El hecho de que, transcurridas ocho semanas desde el trasplante, no se hubiera presentado ninguna complicación en la recuperación constituía para McCaleb una prueba de la validez de su confianza. En los tres años que habían pasado desde que él entrara por primera vez en su consultorio, se había establecido entre ambos un vínculo que iba más allá de lo profesional. Eran buenos amigos, o al menos así lo creía McCaleb. Habían comido juntos media docena de veces y habían sostenido un sinfín de encendidas discusiones sobre temas tan diversos como la clonación o los juicios a O. J. Simpson. McCaleb le había ganado una apuesta de cien dólares en el primer veredicto. La inquebrantable fe en la justicia de la doctora no le había permitido ver las connotaciones raciales del caso. En el segundo juicio, ella no volvería a apostar.

Fuera cual fuese la cuestión, la mitad de las veces McCaleb se veía a sí mismo adoptando la opinión contraria a la de la cardióloga sólo porque le gustaba batallar con ella. En esta ocasión, la mirada con la que Fox acompañó su pregunta dejaba claro que estaba preparada para una nueva justa.

– Si deberíamos estar haciendo esto -dijo él, moviendo la mano como si quisiera abarcar el hospital entero-. Sacando órganos, poniendo nuevos. A veces me siento como el monstruo de Frankenstein, con partes de otras personas en mi interior.

– Una sola persona y un solo órgano. No te pongas tan teatral.

– Pero es la pieza principal, ¿no? En el FBI cada año teníamos que pasar un examen en el campo de tiro. Disparar al blanco, ya sabes. Y la mejor manera de hacerlo era apuntar al corazón. El círculo que lo rodeaba en esas dianas puntuaba más que la cabeza. Diez puntos: puntuación máxima.

– Mira, creía que ya habíamos superado la discusión de si estamos suplantando a Dios. -Negó con la cabeza, sonrió y lo miró durante unos segundos. La sonrisa finalmente desapareció-. ¿Qué es lo que de verdad te preocupa?

– No lo sé. Supongo que me siento culpable.

– ¿De qué? ¿De vivir?

– No lo sé.

– No seas ridículo. Ya hemos hablado de eso, también. No tengo tiempo para la culpa del superviviente. Es muy sencillo: examina las posibilidades. En un lado estaba la vida y en el otro la muerte. Una decisión importante. ¿De qué hay que sentirse culpable?
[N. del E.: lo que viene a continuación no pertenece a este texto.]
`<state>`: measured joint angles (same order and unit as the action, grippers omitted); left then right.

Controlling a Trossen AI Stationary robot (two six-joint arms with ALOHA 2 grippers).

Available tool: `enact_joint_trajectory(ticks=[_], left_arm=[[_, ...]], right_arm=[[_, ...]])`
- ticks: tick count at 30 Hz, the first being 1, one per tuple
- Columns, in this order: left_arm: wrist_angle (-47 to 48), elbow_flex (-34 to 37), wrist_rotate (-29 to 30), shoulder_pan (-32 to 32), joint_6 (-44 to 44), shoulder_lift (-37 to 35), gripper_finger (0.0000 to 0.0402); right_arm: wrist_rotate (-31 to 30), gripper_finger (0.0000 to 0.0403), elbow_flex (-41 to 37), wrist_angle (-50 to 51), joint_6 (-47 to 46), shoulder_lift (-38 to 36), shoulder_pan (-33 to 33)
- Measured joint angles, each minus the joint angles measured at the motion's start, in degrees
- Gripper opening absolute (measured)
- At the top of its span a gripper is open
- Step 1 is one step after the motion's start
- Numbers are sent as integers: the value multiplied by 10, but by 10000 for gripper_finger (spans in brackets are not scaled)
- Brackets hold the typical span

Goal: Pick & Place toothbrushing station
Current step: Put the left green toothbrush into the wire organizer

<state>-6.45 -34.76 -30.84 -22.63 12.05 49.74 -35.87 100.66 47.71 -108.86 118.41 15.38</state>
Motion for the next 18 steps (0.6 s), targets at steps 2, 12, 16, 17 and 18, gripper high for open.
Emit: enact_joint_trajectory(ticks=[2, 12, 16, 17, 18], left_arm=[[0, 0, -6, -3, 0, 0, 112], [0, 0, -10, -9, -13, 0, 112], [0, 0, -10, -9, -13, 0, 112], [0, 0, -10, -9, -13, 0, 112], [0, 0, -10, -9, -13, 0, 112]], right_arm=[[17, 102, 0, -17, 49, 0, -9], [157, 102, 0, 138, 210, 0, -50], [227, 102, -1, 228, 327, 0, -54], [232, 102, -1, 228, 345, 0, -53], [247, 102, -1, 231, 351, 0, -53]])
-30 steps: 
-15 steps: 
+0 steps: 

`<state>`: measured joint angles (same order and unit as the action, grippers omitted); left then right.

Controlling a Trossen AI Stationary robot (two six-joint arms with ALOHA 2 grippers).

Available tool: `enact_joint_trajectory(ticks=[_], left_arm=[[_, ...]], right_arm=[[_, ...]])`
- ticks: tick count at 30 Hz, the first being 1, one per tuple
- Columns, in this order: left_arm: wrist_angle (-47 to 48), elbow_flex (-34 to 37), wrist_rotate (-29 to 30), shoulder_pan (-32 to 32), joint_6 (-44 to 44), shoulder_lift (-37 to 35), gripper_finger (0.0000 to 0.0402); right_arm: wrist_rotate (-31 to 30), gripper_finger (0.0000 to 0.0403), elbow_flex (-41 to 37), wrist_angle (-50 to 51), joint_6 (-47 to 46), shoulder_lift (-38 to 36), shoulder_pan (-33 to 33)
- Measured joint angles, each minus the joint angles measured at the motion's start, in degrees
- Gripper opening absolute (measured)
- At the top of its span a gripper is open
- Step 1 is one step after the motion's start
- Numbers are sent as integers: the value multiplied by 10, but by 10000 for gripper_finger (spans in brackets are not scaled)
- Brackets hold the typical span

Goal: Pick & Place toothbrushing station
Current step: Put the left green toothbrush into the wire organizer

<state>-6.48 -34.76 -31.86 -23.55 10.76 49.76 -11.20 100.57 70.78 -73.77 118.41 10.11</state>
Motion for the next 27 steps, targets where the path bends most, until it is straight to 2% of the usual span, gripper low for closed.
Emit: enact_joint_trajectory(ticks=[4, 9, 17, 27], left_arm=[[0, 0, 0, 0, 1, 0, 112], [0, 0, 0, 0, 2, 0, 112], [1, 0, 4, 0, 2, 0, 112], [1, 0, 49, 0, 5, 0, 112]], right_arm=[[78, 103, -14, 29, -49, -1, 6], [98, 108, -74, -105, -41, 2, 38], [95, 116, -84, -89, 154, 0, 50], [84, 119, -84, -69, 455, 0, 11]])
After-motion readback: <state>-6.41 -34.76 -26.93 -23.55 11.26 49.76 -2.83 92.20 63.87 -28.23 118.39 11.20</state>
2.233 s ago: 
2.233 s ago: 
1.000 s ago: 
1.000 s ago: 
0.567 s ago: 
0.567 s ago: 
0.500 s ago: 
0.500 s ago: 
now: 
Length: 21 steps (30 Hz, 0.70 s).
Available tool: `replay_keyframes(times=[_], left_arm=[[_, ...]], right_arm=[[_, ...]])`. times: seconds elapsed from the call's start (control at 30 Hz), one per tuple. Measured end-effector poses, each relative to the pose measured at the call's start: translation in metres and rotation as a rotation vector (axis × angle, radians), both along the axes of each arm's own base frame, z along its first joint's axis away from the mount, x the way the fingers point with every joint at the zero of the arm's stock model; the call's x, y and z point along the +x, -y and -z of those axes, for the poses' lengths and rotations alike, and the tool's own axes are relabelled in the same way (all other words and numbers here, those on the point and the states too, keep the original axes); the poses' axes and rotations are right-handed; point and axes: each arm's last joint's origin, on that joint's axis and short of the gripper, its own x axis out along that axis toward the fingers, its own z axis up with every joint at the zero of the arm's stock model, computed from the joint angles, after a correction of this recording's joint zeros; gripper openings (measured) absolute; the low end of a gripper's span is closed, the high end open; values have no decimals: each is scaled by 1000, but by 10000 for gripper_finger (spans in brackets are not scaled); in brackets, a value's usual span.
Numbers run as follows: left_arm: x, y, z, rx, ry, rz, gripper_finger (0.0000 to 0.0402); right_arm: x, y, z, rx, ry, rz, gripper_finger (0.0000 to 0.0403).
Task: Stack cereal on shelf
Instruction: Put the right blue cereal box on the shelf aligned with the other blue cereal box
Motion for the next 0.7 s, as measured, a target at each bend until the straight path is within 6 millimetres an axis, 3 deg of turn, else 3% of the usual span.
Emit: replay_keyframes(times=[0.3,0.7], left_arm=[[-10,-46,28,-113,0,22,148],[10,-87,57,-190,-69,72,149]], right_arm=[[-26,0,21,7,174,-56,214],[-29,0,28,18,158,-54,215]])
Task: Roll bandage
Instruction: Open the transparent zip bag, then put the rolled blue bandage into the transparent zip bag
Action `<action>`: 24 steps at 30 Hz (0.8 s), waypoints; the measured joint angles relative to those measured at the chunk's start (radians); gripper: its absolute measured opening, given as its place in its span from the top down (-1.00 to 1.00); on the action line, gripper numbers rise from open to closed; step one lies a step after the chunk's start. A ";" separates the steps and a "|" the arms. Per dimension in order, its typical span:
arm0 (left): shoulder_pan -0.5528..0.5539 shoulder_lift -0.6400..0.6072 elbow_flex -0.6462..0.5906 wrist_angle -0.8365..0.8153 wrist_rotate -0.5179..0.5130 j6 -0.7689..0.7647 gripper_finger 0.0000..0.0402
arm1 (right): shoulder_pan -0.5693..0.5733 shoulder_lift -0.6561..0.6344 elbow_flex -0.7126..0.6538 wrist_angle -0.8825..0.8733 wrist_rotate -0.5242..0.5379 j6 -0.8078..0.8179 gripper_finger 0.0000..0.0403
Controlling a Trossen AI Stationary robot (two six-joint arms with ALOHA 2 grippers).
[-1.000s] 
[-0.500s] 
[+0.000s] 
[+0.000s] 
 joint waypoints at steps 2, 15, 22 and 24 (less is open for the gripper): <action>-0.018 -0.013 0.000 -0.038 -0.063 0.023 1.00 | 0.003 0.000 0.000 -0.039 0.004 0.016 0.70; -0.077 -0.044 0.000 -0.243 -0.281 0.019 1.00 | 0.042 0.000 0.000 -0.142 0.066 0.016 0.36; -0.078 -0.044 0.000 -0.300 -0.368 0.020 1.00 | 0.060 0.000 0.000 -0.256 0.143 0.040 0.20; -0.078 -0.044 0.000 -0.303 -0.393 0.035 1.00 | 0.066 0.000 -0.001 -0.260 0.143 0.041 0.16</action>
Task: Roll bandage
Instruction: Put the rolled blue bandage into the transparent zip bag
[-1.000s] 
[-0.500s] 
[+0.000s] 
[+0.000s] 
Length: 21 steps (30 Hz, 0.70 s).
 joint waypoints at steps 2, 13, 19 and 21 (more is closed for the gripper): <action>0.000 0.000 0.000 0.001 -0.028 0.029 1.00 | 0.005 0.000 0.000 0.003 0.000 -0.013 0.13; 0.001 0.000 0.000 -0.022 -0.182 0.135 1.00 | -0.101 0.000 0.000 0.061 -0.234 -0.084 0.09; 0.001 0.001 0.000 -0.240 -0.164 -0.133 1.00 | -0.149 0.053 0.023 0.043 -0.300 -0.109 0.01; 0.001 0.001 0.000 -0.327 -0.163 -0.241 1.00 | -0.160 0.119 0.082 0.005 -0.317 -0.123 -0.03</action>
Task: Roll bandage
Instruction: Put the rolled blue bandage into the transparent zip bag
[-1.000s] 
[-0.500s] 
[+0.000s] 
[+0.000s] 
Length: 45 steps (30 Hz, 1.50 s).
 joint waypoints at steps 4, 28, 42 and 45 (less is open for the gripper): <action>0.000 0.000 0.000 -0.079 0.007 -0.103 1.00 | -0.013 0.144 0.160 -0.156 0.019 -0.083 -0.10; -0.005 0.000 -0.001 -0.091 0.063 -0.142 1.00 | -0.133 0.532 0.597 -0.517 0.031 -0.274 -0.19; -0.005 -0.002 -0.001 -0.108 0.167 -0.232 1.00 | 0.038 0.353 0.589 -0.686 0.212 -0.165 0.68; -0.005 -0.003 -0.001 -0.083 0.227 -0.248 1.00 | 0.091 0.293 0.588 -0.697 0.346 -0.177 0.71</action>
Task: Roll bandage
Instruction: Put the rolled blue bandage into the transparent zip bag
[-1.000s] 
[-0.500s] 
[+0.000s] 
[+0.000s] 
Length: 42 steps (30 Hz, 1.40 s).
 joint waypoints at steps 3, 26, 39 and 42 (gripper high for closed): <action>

Levantó las manos en señal de rendición. Fox siempre ponía las cosas en su justo contexto.

– Típico -dijo la doctora, que no pensaba dejarle retroceder-, te pasas casi dos años esperando un corazón, por poco no lo cuentas, y ahora te preguntas si deberíamos habértelo dado. ¿Qué te preocupa en realidad, Terry? No tengo tiempo para tonterías.